The nurse picked up a handbag from the floor. “This yours?”
Sara nodded, accepting the handbag, enjoying its familiar weight. “Why do they need to question me? What in the world about?”
“You don’t remember the accident you were in?”
“Well, sure.” She frowned, once more aware of the static inside her head. “Well, sort of. Vaguely. It was raining and there was a stalled car and then...bam!”
The nurse shrugged. “Well, I guess it’s that bam they want to find out a little more about. I don’t know. All I know is that lieutenant stuck to you like glue all through the night.”
“Did he?” Sara blinked. She couldn’t imagine being in the same room with a man like that and not being aware of him, even if she was unconscious. It made her feel uncomfortable but at the same time oddly safe.
“Uh-huh. Now let’s get you dressed so you can go home.”
“Oh, yes.
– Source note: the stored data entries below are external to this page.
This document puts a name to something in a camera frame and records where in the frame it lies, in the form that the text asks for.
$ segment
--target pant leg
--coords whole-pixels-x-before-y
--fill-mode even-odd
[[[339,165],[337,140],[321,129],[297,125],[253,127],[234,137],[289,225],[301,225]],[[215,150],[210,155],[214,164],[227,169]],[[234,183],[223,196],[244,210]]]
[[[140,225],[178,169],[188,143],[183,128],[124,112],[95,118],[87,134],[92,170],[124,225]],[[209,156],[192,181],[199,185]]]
Please.”
The woman’s knuckles had been a pearly white on the arms of the wheelchair all the way from her room to the rear exit of the hospital, and she appeared just as ill at ease in the car, maybe more so, but that was understandable, Joe thought, since the last time Sara Campbell had been in a car somebody had crashed into her and then assaulted her. He didn’t wish the woman unpleasant memories, but the more she remembered, the easier his job would be and the sooner the Ripper would be on his way to the chair.